Aydan Özoğuz antwortet auf offenen Brief: Sehr geehrte Frau Schick!
Die Integrationsbeauftragte der Bundesregierung antwortet auf den kürzlich erschienenen offenen Brief der taz-Autorin Sibel Schick.
S ehr geehrte Frau Schick,
haben Sie Dank für Ihren offenen Brief in der taz, in dem Sie politische Themen ansprechen, für die ich mich schon seit Jahren stark mache. Deshalb bin ich etwas verwundert, dass Sie ausgerechnet mir vorwerfen, Ihnen „Steine in den Weg“ zu legen. Denn ich bearbeite Ihre Anliegen ja schon seit einigen Jahren.
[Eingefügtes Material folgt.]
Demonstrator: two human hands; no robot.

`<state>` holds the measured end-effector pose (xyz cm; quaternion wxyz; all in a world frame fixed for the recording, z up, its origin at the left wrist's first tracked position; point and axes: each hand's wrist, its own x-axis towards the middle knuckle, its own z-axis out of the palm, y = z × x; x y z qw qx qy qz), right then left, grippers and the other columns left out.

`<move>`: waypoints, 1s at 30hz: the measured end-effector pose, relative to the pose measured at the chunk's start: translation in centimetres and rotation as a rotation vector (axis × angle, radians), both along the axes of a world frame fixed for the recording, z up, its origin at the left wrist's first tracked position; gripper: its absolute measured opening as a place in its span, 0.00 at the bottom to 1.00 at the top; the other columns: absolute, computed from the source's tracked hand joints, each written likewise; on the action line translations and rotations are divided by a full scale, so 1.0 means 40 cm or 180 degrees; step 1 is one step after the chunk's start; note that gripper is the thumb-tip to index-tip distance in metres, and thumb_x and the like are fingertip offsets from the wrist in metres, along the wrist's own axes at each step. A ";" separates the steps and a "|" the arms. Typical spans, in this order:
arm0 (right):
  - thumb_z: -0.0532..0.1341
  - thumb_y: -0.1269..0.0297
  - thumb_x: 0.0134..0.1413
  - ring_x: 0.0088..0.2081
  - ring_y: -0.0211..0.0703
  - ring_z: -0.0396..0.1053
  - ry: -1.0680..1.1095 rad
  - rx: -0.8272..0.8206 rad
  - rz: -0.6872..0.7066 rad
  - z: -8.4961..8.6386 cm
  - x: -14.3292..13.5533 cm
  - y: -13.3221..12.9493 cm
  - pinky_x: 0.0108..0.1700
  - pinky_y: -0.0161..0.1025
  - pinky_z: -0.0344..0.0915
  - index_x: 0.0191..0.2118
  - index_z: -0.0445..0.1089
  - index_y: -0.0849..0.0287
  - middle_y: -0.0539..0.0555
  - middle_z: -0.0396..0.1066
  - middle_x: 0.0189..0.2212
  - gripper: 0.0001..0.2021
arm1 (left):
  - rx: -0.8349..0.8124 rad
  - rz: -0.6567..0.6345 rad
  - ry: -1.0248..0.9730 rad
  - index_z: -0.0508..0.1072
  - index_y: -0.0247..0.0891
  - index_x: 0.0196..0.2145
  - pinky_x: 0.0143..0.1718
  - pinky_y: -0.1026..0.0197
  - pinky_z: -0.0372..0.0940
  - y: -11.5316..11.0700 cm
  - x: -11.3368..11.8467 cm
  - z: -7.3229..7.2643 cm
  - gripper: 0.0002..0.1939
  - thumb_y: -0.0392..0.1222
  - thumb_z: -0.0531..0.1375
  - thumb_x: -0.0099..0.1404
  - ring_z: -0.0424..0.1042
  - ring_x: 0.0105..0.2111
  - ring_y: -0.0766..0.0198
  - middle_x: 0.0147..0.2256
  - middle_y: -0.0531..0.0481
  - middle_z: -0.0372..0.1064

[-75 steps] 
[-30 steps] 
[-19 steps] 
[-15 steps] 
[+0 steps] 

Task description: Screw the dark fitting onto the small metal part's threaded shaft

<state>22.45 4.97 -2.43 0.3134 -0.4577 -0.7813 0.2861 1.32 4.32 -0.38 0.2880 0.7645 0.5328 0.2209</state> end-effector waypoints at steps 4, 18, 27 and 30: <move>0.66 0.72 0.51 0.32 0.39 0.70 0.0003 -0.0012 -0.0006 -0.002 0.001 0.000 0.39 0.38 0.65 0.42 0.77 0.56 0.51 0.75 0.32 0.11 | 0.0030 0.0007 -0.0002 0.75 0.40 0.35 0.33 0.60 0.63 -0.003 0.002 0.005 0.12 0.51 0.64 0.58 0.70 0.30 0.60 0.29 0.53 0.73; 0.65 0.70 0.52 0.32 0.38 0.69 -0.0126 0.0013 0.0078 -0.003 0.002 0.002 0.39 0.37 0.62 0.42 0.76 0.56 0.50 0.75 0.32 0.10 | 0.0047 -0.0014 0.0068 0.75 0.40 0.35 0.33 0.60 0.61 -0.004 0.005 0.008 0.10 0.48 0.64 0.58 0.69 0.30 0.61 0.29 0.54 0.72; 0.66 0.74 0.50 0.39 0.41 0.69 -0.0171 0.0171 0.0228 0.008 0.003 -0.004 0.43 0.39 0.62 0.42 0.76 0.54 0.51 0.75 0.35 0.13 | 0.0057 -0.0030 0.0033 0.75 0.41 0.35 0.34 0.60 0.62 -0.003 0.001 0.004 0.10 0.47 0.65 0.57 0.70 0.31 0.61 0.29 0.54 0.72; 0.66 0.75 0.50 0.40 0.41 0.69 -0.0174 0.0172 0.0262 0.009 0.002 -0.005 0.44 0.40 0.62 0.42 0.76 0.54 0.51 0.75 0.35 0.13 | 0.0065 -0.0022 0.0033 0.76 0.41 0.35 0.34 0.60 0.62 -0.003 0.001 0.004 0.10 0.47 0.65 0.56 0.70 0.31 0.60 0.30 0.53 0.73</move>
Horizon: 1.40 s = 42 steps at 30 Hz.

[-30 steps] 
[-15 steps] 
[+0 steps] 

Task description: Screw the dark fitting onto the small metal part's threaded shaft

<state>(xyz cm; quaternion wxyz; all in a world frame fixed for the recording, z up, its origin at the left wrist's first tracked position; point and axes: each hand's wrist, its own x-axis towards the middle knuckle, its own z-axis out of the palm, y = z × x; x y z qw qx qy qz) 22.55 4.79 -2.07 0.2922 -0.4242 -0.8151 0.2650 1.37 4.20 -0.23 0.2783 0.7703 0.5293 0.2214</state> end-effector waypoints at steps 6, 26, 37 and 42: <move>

So setze ich mich bereits sehr lange und engagiert dafür ein, dass mehr Menschen in unserem Land die deutsche Staatsbürgerschaft mit allen Rechten und Pflichten erlangen können. In einem harten Kampf hat die SPD zusammen mit den Grünen im Jahr 2000 den Einstieg in ein modernes Staatsangehörigkeitsrecht mit dem Geburtsortprinzip geschaffen. Seitdem können in Deutschland geborene Kinder mit ausländischen Eltern unter bestimmten Voraussetzungen deutsche Staatsbürger werden.
Sie mögen es mir nachsehen, wenn ich als Reaktion auf Ihren offenen Brief die Verantwortlichkeiten etwas gerade rücken möchte: Denn es war die CDU, die einer modernen Regelung jahrzehntelang nicht nur Steine, sondern geradezu Felsbrocken in den Weg gelegt hatte. Ohne die SPD gäbe es auch heute noch für in Deutschland geborene und aufgewachsene Kinder die sogenannte Optionspflicht. Ich habe in der großen Koalition mit meinen Kolleginnen und Kollegen erreicht, dass sich diese Kinder heute nicht mehr gegen eine Staatsangehörigkeit entscheiden müssen.
Politische und rechtliche Teilhabe nur durch Einbürgerung
Sie haben recht, dass wir hier nicht stehen bleiben dürfen. Denn natürlich müssen auch Hürden für die Einbürgerung weiter abgebaut werden. Wenn Sie Ihre Kritik an hierfür Verantwortliche richten wollen, müssten Sie sich an den Bundesinnenminister und auch an die zuständigen Landesbehörden wenden. Ich teile Ihre Überzeugung, dass wir wirkliche politische Teilhabe und rechtliche Zugehörigkeit in unserer Gesellschaft nur durch Einbürgerung erreichen können. Deshalb kämpfe ich in meiner politischen Arbeit dafür, dass Menschen, die wie Sie bereits lange in Deutschland leben, nicht in unsicheren oder über lange Jahre in befristeten Aufenthaltstiteln verharren müssen, die ihre Rechte und Teilhabechancen begrenzen.
Keine demokratische Gesellschaft kann es sich auf Dauer leisten, wenn ein großer Teil der dauerhaft in ihr lebenden und integrierten Bevölkerung von der politischen Partizipation ausgeschlossen ist.
Als Integrationsbeauftragte erreichen mich immer wieder ähnliche Briefe von Menschen, die seit Jahren in Deutschland leben, die hier studieren oder arbeiten, manche von ihnen haben Familie und Kinder, die hier zur Schule gehen. Viele verzweifeln wie Sie an Auflagen oder bürokratischen Hürden für eine Einbürgerung und suchen im Bürgerservice meines Arbeitsstabs Rat. Manchmal hilft bereits Aufklärung oder eine Kontaktaufnahme mit den zuständigen Stellen vor Ort, manchmal muss man auch hart intervenieren. Vielleicht lässt sich auch für Sie eine Lösung finden. Dafür müssten wir erst einmal prüfen, woran es konkret scheitert.
Sehr geehrte Frau Schick, ich wünsche Ihnen, dass Sie Ihren Weg hier erfolgreich weiter gehen können. Unser Land braucht junge und engagierte Menschen wie Sie, die den Dialog mit der Politik suchen und unsere Gesellschaft aktiv mitgestalten wollen.